WHAT THIS TASK INVOLVES: Your response should be an exact reproduction of the data below, beginning at the line containing "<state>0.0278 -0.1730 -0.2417" and ending with the final line.

DATASET SECTION:
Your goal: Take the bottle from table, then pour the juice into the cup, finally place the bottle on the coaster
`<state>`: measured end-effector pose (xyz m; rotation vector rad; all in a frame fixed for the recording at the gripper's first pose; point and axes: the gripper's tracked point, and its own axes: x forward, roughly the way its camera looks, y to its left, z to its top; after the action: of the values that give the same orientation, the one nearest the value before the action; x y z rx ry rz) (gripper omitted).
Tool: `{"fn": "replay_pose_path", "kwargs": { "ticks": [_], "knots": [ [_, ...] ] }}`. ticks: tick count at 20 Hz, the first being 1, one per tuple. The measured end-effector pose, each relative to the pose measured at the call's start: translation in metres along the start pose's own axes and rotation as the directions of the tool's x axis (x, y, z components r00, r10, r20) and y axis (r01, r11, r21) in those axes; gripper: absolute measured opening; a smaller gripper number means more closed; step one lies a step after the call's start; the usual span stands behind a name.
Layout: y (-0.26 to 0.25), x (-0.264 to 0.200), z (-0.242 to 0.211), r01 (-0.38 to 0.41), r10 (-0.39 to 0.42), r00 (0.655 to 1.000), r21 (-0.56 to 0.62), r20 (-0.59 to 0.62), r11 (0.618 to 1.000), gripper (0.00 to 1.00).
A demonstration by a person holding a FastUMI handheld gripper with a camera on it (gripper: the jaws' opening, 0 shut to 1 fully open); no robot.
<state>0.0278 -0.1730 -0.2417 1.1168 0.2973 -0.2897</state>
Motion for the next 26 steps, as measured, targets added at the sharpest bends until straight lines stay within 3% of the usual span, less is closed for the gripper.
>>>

SOLUTION TO THIS TASK:
<state>0.0278 -0.1730 -0.2417 1.1168 0.2973 -0.2897</state>
Motion for the next 26 steps, as measured, targets added at the sharpest bends until straight lines stay within 3% of the usual span, less is closed for the gripper.
>>>

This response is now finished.